Não por acaso, o último livro, a reunião da obra toda com mais de mil páginas, tem duas dedicatórias especiais. Abre com uma dedicatória à filhe, Rita (“o olhar, o mundo, o amor - tudo”), e não esquece Maria Irene Ramalho, companheira de profissão enquanto professora na Faculdade de Letras no Porto, e, como não se cansava de dizer, a grande responsável pela publicação do primeiro livro. Aquele do título estranho: “Minha Senhora de Quê”. Aquele no qual se atrevia a estabelecer diálogo com uma das obras marcantes da poesia portuguesa: “Minha Senhora de Mim”, de Maria Teresa Horta.

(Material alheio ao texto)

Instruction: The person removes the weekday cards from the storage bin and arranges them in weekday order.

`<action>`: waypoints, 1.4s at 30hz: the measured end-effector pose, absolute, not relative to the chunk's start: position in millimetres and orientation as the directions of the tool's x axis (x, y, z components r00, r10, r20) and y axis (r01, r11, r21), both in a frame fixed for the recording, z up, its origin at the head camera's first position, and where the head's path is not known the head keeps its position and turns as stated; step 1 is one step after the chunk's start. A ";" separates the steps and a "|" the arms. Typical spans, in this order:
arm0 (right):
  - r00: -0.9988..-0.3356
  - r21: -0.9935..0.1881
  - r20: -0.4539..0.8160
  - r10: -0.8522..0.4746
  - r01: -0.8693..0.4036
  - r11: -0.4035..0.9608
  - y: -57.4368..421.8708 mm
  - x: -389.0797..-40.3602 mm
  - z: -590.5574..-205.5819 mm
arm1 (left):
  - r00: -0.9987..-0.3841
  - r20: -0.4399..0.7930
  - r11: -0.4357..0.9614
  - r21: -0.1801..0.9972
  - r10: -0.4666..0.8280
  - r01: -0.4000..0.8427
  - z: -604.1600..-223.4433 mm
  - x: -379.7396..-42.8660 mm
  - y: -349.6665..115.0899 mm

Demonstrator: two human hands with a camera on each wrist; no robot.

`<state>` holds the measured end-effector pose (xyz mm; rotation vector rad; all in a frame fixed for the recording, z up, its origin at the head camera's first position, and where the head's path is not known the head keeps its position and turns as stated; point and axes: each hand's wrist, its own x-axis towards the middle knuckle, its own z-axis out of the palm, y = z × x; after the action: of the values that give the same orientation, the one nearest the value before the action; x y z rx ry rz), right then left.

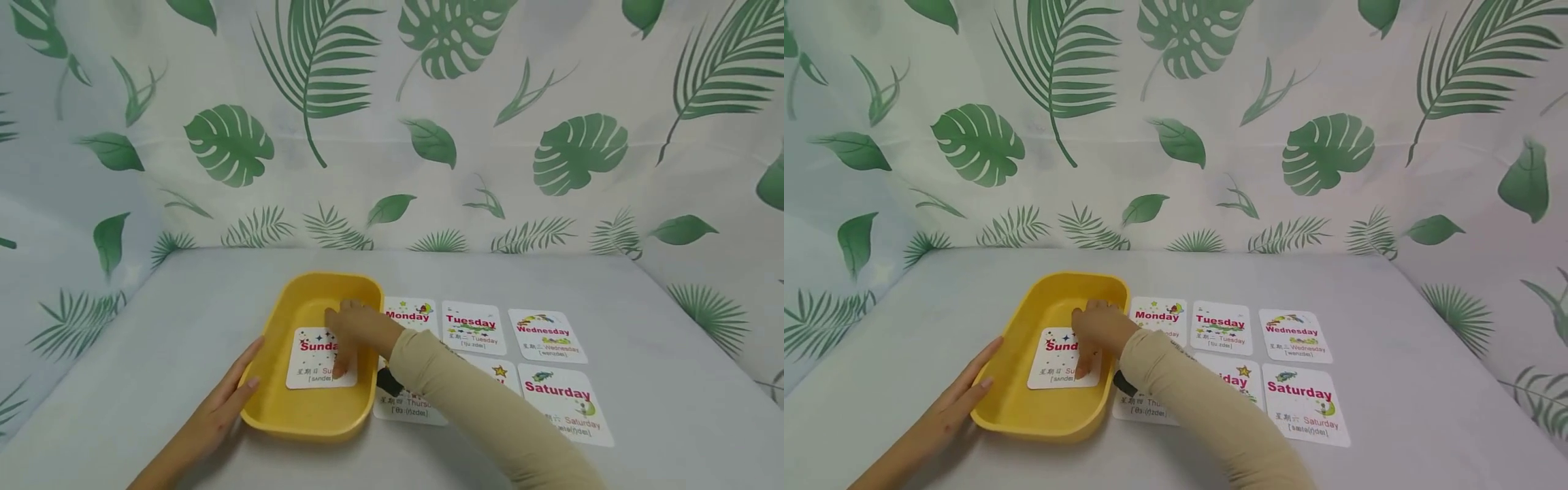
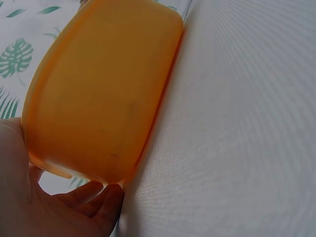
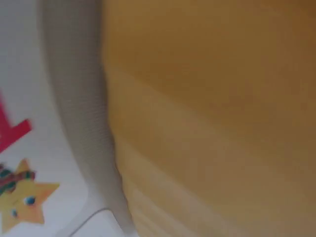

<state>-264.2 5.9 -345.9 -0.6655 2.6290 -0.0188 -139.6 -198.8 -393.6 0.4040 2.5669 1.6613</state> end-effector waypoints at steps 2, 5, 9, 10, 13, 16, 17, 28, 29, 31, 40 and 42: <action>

As palavras arrastam informações. Se se nomeia a condição de professora, torna-se indispensável revelar o currículo de uma mulher que, apesar de estar já aposentada, ainda não resistia a referir-se aos “meus alunos” para significar aqueles que formalmente já não o eram, embora na verdade continuassem a sê-lo. Porque quem passou pelas aulas de Ana Luísa Amaral jamais poderá esquecer aquele entusiasmo, aquela paixão, aquela entrega aos mundos infindos das palavras dos outros. E sobretudo porque Ana Luísa não apagava da memória aqueles e aquelas jovens depois tornados homens e mulheres bem adultos que um dia com ela partilharam a aventura da busca do saber.
Recebeu ao longo da vida inúmeros prémios literários em Portugal e no estrangeiro. O maior prémio, costumava dizer, era a panóplia de amigos e amigas que se lhe foram entranhando na pele ao longo dos anos e como corolário das múltiplas viagens feitas a vários continentes para participar em sessões literárias, feiras literárias, encontros de poesia. Onde fosse preciso ir, Ana Luísa estava lá.
O Porto entranhara-se-lhe. Nascera em Lisboa. Passara parte da infância em Sintra e chegara a Leça da Palmeira com os pais, onde passara a residir, ainda muito nova. Aprendeu a viver o Porto. Construiu o seu próprio imaginário portuense. E embora nunca tenha perdido um certo sotaque lisboeta, o Norte passara a ser a sua alma. O Porto a sua cidade. Leça da Palmeira o seu refúgio inegociável.
No início deste ano a Feira do Livro do Porto decidira escolher Ana Luísa Amaral para ser a homenageada da edição a decorrer entre 26 de agosto e 11 de setembro. Tal como em anos anteriores aconteceu a outros escritores e poetas, ser-lhe-á atribuída a Tília Homenagem na avenida das Tílias. A poeta não estará lá em pessoa.
Às vezes, uma ausência é apenas um intervalo entre dois rios e outras noites. São assim as coisas de partir. Às vezes está escuro. Às vezes a claridade é tão só um estado de transição. Para outro lado. Para lado nenhum. De novo o silêncio.
Cala-se uma voz fundamental da poesia portuguesa contemporânea. Cala-se uma escritora de fantásticas histórias infantojuvenis. Cala-se a mulher, a investigadora com um sólido percurso nos Estudos Feministas e nos Estudos Queer. Cala-se a divulgadora e coordenadora da edição anotada de “Novas Cartas Portuguesas”, o livro publicado com escândalo em 1972 por Maria Isabel Barreno, Maria Teresa Horta e Maria Velho da Costa.
No último poema do livro “Às vezes o Paraíso”, Ana Luísa Amaral perguntava: “Era então essa/a terra do segredo,/o espaço de ventura/prometido?”.
Não sabemos. Nuca saberemos. A voz caiu num profundo silêncio. As perguntas, os dilemas, as inquietações desta poeta cuja poesia se entranhava no mais íntimo de nós, ficam. A brotar sentimentos como uma fonte de fios de água. Às vezes o paraíso é isso.